Re-enable w7900 CI jobs when the runner is stable again
Seeing jobs stall:
- https://github.com/iree-org/iree/actions/runs/9054348031/job/24874255455#step:7:92
- https://github.com/iree-org/iree/actions/runs/9054348028/job/24874260894#step:8:28
To improve stability, we can try
- updating GPU drivers
- adding more runners
- running a generic sanity check (e.g.
rocm-smi) before any test actions - dumping logs (dmesg) if errors are detected (assuming nothing sensitive is in the logs)
test_amd_w7900 is still disabled:
https://github.com/iree-org/iree/blob/258707898ae4a62d53468a51dc9dc44a1a8e22e4/.github/workflows/ci.yml#L432-L470
due to https://github.com/iree-org/iree/actions/runs/9178357378/job/25238436482#step:7:100
6/266 Test #54: iree/hal/drivers/hip/dynamic_symbols_test ...........................................................***Failed 2.12 sec
[==========] Running 3 tests from 2 test suites.
[----------] Global test environment set-up.
[----------] 2 tests from DynamicSymbolsTest
[ RUN ] DynamicSymbolsTest.CreateFromSystemLoader
[ OK ] DynamicSymbolsTest.CreateFromSystemLoader (2096 ms)
[ RUN ] DynamicSymbolsTest.SearchPathsFail
[ OK ] DynamicSymbolsTest.SearchPathsFail (0 ms)
[----------] 2 tests from DynamicSymbolsTest (2096 ms total)
[----------] 1 test from NCCLDynamicSymbolsTest
[ RUN ] NCCLDynamicSymbolsTest.CreateFromSystemLoader
iree/runtime/src/iree/hal/drivers/hip/dynamic_symbols_test.cc:92: Failure
Expected equality of these values:
21803
nccl_version
Which is: 21806
[ FAILED ] NCCLDynamicSymbolsTest.CreateFromSystemLoader (2 ms)
[----------] 1 test from NCCLDynamicSymbolsTest (2 ms total)
[----------] Global test environment tear-down
[==========] 3 tests from 2 test suites ran. (2099 ms total)
[ PASSED ] 2 tests.
[ FAILED ] 1 test, listed below:
[ FAILED ] NCCLDynamicSymbolsTest.CreateFromSystemLoader
1 FAILED TEST
@erman-gurses were you going to help re-enable this with fixes for iree/hal/drivers/hip/dynamic_symbols_test?
@ScottTodd Will try to take a look at it this week.
cc @antiagainst @nithinsubbiah , codeowners for /runtime/src/iree/hal/drivers/hip/:
https://github.com/iree-org/iree/blob/58feff319e2fd0dff7909358741a26ffa5807823/.github/CODEOWNERS#L83
iree/hal/drivers/hip/dynamic_symbols_test is failing on CI so the entire job we added to test hip on w7900s has been disabled for 3 weeks. @erman-gurses may have time to debug since he helped set up the test runner, but these components need a maintainer.
You can put me down as the owner however I can start looking at this only next week.
This still needs attention.

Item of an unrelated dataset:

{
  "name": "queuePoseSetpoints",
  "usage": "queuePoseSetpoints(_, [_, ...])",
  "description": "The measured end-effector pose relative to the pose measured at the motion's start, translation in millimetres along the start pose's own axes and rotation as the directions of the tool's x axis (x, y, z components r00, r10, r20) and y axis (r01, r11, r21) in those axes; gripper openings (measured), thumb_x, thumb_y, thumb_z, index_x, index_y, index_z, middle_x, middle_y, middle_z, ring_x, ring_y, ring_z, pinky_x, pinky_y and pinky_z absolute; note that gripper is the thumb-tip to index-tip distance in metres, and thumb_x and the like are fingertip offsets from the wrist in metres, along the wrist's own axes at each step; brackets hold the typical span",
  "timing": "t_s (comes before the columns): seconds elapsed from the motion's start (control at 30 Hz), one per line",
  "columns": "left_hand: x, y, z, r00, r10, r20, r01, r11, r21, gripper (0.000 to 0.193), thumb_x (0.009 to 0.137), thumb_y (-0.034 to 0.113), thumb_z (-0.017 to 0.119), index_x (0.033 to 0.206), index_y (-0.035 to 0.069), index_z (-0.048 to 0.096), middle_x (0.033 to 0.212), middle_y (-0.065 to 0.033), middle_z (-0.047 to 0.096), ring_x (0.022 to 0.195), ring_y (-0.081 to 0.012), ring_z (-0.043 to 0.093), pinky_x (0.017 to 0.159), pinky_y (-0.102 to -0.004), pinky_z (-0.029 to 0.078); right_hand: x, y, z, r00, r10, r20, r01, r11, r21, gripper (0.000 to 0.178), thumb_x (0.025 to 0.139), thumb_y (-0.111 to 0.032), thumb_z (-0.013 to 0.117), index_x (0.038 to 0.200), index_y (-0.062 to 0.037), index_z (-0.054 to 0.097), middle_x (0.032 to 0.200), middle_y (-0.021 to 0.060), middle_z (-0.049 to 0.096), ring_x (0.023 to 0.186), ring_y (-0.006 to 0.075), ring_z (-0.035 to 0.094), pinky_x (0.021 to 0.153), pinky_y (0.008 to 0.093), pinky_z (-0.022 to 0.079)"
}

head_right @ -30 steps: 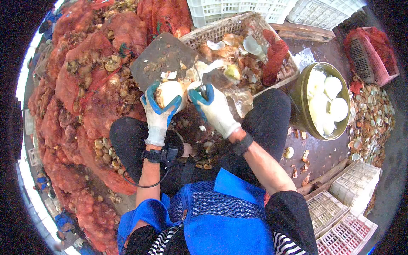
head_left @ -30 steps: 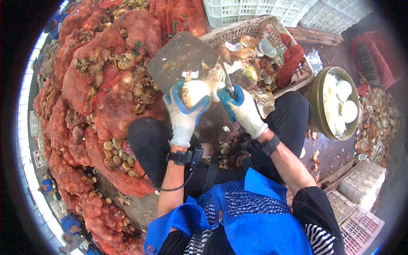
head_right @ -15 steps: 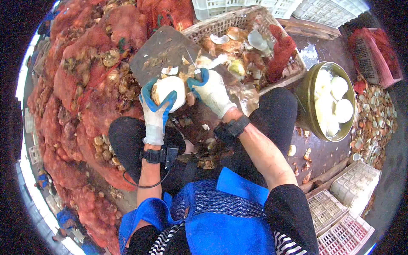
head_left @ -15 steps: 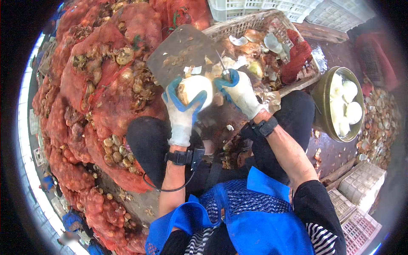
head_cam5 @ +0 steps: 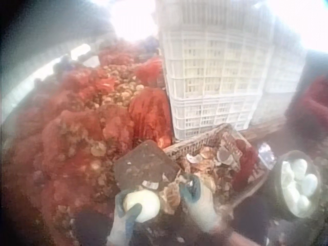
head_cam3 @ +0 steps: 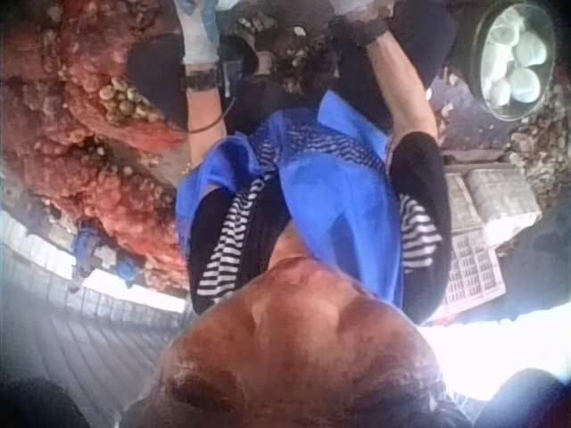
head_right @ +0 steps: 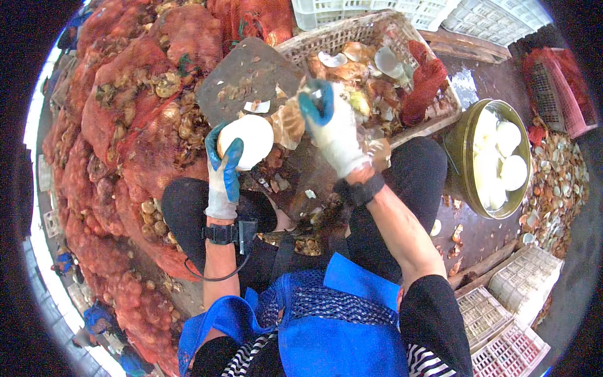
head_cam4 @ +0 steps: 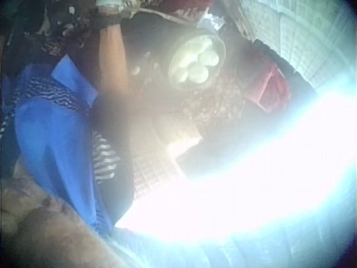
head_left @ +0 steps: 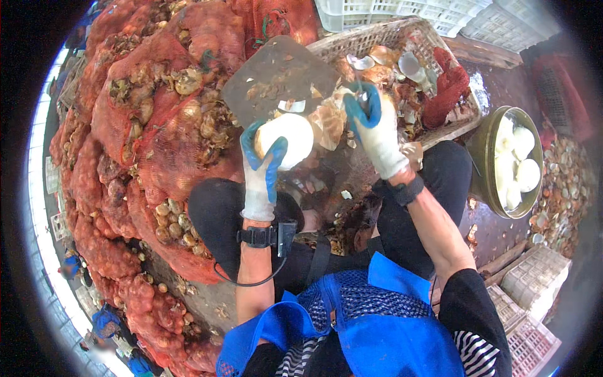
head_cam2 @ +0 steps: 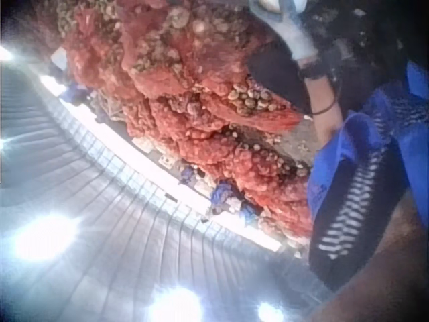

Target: Peeling onions and placing them in a bowl in a large produce processing facility.

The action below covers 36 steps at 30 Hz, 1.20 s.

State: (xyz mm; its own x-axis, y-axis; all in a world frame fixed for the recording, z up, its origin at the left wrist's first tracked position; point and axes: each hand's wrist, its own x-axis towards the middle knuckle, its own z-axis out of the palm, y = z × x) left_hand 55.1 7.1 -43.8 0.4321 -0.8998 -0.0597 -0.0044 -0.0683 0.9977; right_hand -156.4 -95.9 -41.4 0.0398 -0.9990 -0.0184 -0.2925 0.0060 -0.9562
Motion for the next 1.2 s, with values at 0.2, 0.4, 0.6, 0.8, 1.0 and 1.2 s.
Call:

Just got another report of a similar test failure on Discord here. Logs: https://github.com/iree-org/iree/actions/runs/9511978721/job/26219408116?pr=17659#step:7:162
This version check https://github.com/iree-org/iree/blob/34282319af42dfbc5bf80c0514b5e8902ed7cb90/runtime/src/iree/hal/drivers/hip/dynamic_symbols_test.cc#L92 Is checking equality against this version https://github.com/iree-org/iree/blob/34282319af42dfbc5bf80c0514b5e8902ed7cb90/third_party/rccl/rccl.h#L20
when it should be checking a minimum version instead
cc @sogartar
@ScottTodd, there is a fix for it in this PR #17433 but it has been blocked because of docker image problems for a while now. I will open a PR with only this fix.
@ScottTodd, there is a fix for it in this PR #17433 but it has been blocked because of docker image problems for a while now. I will open a PR with only this fix.
Already done: https://github.com/iree-org/iree/pull/17674
Please keep PRs focused on a single issue so combined PRs don't end up sitting for long periods.